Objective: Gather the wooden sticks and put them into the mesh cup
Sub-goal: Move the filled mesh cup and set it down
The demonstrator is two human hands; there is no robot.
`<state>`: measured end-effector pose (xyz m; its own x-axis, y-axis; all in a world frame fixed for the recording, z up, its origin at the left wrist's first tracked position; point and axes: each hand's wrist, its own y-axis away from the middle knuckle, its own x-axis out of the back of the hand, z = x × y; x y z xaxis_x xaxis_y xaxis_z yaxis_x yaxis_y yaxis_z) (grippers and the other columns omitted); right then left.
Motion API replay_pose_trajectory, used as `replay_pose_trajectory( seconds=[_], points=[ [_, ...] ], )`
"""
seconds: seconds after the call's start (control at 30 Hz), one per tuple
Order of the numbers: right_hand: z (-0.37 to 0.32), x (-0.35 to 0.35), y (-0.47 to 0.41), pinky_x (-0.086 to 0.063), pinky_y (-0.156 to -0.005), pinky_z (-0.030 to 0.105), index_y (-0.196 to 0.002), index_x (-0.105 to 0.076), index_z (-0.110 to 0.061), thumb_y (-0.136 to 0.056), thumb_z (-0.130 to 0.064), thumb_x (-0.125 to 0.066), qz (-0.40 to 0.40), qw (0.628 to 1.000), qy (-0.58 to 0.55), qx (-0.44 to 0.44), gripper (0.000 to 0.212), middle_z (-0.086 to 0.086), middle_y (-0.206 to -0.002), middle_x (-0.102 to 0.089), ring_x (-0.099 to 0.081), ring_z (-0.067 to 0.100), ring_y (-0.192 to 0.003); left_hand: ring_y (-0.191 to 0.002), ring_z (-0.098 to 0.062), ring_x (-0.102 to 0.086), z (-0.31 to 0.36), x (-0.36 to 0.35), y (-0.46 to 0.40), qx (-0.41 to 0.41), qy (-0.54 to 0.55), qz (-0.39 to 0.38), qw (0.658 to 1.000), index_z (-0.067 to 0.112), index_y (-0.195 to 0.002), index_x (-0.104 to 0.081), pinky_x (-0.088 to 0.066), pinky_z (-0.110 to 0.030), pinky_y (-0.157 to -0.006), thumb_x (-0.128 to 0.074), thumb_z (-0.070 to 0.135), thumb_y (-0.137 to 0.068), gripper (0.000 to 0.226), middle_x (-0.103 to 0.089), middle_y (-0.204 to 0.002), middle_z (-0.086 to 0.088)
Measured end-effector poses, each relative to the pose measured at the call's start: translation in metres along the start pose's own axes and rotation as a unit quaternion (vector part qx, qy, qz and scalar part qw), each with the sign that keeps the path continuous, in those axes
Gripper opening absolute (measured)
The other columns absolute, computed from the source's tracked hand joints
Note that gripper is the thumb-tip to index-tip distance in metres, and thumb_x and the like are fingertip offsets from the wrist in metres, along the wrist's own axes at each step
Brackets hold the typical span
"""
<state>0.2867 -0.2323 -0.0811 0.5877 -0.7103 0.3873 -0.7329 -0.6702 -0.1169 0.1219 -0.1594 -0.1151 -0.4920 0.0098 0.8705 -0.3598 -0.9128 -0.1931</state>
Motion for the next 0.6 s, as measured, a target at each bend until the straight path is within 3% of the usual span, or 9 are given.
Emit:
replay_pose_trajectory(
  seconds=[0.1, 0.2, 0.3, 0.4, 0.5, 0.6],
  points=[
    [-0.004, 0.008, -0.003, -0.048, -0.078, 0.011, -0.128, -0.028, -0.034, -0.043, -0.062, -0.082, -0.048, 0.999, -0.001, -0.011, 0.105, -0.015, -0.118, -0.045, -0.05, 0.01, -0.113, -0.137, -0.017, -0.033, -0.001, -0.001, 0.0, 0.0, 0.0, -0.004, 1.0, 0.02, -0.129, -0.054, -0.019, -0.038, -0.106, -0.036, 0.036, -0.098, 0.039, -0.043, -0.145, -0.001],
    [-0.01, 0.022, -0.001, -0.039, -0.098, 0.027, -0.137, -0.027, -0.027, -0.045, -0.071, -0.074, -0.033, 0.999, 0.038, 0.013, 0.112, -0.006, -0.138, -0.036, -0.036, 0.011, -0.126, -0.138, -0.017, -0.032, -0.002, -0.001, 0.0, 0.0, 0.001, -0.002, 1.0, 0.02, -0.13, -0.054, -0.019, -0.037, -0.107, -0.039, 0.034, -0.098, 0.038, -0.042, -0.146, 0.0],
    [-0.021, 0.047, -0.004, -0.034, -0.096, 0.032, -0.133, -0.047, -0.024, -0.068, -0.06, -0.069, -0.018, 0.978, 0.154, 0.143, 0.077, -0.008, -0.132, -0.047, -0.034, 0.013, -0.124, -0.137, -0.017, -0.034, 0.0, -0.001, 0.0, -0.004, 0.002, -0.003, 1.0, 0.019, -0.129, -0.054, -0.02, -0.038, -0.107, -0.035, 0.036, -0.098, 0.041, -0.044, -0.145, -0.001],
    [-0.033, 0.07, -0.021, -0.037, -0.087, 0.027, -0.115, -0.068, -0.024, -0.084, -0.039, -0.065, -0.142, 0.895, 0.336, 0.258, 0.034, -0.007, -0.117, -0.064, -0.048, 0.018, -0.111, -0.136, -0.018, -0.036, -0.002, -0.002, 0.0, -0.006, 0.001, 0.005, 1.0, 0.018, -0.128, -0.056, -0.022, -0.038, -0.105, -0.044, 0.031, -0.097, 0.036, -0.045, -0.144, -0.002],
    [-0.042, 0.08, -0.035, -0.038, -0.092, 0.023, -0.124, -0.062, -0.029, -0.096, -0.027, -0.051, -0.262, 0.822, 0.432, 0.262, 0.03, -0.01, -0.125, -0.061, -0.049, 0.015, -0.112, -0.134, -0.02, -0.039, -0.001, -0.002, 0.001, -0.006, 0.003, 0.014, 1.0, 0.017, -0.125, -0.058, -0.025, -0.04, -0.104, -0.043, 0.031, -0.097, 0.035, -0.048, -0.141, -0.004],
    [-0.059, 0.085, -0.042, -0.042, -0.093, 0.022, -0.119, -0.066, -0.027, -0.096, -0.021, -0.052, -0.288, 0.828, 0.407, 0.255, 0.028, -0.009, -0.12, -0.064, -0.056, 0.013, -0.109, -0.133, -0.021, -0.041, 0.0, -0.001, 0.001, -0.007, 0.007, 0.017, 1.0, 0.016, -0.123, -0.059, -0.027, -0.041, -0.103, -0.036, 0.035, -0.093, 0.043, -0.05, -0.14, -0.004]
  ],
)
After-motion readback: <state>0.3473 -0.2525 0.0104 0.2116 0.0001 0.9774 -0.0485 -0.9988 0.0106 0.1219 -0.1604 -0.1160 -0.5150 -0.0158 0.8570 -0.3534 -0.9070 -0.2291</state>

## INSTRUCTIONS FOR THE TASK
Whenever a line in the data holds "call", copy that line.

## PROBLEM SOLUTION
seconds: seconds after the call's start (control at 30 Hz), one per tuple
Measured end-effector poses, each relative to the pose measured at the call's start: translation in metres along the start pose's own axes and rotation as a unit quaternion (vector part qx, qy, qz and scalar part qw), each with the sign that keeps the path continuous, in those axes

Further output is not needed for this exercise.